#### TASK INPUT

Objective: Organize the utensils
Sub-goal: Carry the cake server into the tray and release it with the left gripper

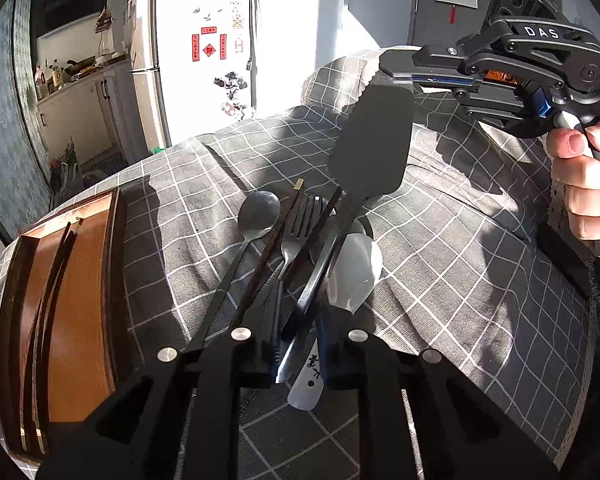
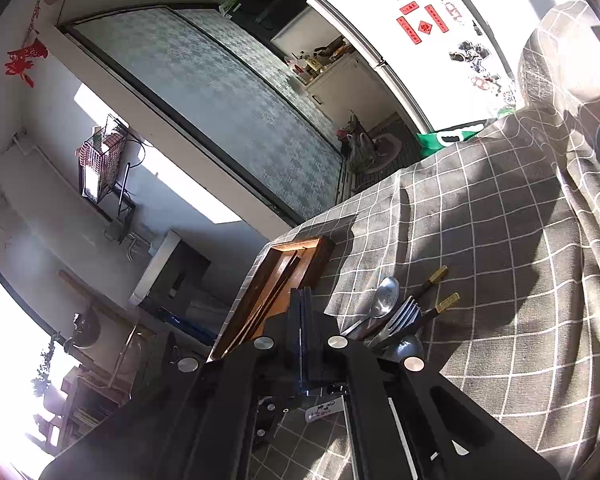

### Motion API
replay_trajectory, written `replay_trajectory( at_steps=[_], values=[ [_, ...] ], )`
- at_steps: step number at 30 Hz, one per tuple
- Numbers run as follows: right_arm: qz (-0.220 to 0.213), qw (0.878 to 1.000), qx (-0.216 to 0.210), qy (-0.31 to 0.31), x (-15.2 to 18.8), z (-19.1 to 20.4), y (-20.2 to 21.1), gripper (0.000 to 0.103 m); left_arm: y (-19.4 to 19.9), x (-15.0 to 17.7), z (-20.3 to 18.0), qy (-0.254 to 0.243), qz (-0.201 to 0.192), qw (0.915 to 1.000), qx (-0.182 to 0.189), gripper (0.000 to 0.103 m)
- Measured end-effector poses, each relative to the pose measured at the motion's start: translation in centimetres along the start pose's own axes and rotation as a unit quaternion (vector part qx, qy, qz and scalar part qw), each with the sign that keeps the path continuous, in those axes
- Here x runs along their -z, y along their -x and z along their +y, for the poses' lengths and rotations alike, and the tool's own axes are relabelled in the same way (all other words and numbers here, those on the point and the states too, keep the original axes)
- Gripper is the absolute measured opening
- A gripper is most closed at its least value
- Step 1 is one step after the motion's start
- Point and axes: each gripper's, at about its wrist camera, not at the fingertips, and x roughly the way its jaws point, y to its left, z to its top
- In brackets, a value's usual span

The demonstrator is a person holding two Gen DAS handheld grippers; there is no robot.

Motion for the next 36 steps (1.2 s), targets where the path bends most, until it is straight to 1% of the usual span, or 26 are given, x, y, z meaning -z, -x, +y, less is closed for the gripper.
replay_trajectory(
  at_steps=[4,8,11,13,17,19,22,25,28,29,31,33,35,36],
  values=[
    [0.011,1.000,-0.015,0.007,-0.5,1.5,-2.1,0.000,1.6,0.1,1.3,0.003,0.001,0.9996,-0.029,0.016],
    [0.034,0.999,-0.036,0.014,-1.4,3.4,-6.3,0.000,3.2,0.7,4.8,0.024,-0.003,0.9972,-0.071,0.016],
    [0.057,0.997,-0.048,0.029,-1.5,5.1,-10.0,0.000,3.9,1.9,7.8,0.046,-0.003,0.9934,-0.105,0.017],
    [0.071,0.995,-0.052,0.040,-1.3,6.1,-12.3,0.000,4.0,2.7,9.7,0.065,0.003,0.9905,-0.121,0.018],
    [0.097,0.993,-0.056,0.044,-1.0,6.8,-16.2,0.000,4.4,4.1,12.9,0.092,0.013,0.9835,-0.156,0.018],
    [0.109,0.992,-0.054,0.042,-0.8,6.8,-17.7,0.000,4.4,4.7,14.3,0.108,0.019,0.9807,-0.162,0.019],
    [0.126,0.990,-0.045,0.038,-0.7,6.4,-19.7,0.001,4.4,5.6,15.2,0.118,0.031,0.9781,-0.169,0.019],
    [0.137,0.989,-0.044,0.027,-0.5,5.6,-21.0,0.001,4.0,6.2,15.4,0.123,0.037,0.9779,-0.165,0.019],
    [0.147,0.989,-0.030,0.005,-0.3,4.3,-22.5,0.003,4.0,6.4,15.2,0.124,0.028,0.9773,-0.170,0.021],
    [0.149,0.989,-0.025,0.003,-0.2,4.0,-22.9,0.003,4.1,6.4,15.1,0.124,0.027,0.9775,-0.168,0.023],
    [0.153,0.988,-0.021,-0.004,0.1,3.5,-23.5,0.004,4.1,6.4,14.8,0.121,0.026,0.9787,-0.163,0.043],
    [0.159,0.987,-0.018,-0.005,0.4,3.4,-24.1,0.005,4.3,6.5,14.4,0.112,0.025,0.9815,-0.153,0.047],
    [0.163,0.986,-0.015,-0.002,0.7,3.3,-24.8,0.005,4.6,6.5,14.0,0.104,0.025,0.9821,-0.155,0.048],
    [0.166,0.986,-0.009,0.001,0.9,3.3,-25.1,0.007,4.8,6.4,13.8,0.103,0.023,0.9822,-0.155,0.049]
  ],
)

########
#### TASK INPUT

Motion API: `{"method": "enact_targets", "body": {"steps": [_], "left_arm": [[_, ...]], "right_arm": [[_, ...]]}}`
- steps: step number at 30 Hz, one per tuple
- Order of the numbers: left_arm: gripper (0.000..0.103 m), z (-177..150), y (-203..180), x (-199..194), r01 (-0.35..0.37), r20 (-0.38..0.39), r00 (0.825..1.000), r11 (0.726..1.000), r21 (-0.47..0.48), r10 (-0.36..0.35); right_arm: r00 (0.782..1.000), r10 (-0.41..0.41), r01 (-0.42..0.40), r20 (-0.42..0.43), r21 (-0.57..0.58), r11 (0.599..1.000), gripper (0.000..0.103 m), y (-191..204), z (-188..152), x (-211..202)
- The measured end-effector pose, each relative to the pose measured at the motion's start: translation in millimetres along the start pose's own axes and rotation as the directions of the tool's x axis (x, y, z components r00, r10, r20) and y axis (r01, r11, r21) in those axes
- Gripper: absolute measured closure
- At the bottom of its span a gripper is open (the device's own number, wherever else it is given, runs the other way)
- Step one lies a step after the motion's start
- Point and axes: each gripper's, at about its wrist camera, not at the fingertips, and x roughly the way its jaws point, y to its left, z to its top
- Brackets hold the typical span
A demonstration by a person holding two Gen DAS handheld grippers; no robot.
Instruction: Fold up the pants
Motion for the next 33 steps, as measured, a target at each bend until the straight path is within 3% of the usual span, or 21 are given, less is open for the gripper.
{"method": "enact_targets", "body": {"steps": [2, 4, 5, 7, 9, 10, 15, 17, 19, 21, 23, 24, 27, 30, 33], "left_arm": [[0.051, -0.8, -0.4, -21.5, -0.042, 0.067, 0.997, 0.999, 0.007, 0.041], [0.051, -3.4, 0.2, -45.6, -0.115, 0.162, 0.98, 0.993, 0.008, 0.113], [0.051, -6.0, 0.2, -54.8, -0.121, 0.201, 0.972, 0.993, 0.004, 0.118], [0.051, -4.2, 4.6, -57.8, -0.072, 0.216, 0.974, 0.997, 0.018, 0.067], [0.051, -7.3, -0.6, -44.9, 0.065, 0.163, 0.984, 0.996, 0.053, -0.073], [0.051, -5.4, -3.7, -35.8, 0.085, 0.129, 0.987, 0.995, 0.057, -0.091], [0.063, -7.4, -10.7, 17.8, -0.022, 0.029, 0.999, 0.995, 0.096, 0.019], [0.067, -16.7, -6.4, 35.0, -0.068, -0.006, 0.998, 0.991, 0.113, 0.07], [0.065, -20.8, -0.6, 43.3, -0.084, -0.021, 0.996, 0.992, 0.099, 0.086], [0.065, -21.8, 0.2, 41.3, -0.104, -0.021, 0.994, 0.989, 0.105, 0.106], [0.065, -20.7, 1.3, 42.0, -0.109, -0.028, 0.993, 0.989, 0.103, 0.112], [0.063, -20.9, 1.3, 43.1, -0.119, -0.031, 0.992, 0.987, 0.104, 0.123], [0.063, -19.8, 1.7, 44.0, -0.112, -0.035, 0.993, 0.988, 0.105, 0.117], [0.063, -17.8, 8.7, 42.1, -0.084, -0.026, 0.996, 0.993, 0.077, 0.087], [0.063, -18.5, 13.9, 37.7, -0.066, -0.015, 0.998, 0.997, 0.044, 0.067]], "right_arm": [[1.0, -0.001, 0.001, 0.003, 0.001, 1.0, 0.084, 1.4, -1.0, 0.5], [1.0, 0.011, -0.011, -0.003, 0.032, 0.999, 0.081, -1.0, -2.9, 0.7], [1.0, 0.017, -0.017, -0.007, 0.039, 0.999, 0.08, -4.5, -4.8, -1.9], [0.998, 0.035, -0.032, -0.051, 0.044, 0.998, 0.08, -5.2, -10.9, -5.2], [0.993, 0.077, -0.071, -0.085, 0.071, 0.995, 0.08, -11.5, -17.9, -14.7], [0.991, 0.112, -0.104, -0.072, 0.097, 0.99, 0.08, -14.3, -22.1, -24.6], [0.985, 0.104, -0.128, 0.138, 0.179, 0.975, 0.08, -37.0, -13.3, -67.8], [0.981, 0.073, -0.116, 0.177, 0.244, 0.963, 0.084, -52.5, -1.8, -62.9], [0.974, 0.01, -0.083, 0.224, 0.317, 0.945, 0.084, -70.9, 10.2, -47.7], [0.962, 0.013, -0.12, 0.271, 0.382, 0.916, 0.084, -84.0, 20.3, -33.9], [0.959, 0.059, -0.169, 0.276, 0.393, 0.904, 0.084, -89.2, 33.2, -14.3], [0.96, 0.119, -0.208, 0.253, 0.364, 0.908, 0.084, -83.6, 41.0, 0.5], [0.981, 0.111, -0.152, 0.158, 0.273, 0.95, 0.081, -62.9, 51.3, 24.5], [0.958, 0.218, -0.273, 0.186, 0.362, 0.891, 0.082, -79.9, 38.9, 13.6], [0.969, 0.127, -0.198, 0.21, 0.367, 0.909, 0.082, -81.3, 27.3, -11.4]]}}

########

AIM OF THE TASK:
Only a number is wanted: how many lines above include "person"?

RESPONSE:
2